There remain many unanswered questions, including what factors drive a subset of patients to develop ICI-colitis, leaving others unaffected. We postulate that activated CD8+ TRM cells in ICI-colitis are responding to commensal or pathogenic microbes, and that this results in high levels of cellular activation and IFNG signaling that propagates downstream and widespread tissue activation. Furthermore, the use of FMT for treatment of ICI-colitis (for which we describe one treatment success) implies that replacement of the microbiome may remove the instigating antigen.

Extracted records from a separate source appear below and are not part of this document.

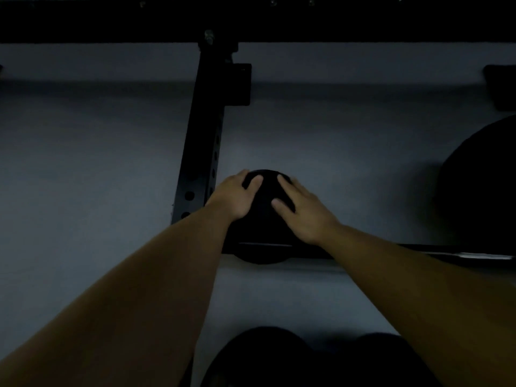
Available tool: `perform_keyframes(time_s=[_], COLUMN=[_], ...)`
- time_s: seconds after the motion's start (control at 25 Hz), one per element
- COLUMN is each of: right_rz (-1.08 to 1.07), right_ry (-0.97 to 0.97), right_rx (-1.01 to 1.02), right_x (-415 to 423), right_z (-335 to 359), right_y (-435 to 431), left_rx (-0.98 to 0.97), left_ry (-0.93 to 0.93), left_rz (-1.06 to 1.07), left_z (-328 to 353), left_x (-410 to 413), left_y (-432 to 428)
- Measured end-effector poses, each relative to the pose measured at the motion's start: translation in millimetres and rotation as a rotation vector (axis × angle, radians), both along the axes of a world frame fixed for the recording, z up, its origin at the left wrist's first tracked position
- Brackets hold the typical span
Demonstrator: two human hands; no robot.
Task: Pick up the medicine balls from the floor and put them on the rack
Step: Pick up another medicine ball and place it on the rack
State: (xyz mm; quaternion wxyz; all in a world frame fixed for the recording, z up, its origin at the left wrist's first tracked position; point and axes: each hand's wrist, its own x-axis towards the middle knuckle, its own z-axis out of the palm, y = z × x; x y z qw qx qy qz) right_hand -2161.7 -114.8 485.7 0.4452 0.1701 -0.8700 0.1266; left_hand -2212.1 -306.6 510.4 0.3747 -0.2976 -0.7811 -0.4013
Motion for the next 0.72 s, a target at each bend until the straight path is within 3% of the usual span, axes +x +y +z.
perform_keyframes(time_s=[0.2, 0.4, 0.72], right_rz=[-0.176, -0.388, -0.624], right_ry=[0.044, -0.024, -0.221], right_rx=[-0.083, -0.168, -0.162], right_x=[89, 227, 474], right_z=[-39, -87, -189], right_y=[43, 118, 229], left_rx=[-0.189, -0.328, -0.49], left_ry=[0.155, 0.043, -0.041], left_rz=[0.145, -0.003, -0.054], left_z=[-43, -86, -188], left_x=[70, 179, 390], left_y=[19, 58, 161])
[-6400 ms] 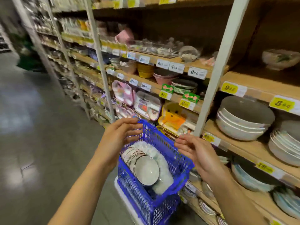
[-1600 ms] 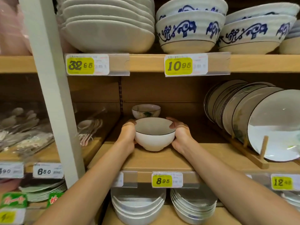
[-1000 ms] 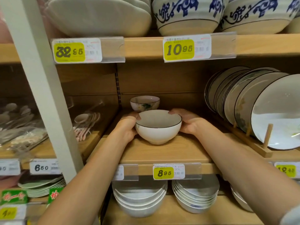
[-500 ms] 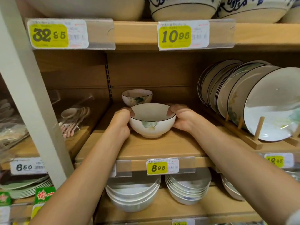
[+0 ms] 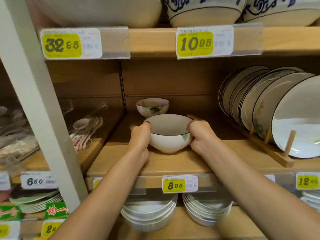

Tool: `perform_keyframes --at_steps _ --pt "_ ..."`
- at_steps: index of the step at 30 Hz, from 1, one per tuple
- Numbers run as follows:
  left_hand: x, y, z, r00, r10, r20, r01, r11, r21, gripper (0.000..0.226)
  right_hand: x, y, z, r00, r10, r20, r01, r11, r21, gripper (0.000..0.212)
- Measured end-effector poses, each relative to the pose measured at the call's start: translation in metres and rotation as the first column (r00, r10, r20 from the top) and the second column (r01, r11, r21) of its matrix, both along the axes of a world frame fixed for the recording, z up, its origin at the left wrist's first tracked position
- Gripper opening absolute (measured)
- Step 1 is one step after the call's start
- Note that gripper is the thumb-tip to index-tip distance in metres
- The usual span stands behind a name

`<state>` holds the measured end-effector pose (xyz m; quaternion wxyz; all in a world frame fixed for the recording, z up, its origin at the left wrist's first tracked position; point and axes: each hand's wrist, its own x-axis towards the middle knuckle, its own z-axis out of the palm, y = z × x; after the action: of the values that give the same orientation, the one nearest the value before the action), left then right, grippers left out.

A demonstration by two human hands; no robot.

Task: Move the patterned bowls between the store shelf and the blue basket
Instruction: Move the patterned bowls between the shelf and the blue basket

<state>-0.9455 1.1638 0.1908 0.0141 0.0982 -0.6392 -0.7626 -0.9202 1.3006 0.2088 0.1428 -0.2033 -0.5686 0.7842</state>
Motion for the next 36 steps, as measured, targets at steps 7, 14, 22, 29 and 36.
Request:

Our work has identified that IFNG-producing CD8+ TRM cells are a cellular hallmark of ICI-colitis. This has important implications for targeted therapy for ICI-colitis, as evidenced by the successful application of a JAK inhibitor. These findings also suggest that medications that specifically target CD103 may prove effective therapy, and note monoclonal antibody targeting the β7 integrin chain. Finally, our data on CD8+ TRM cell activation in both colon and gastric epithelium may have broader relevance for other extra-gastrointestinal irAEs.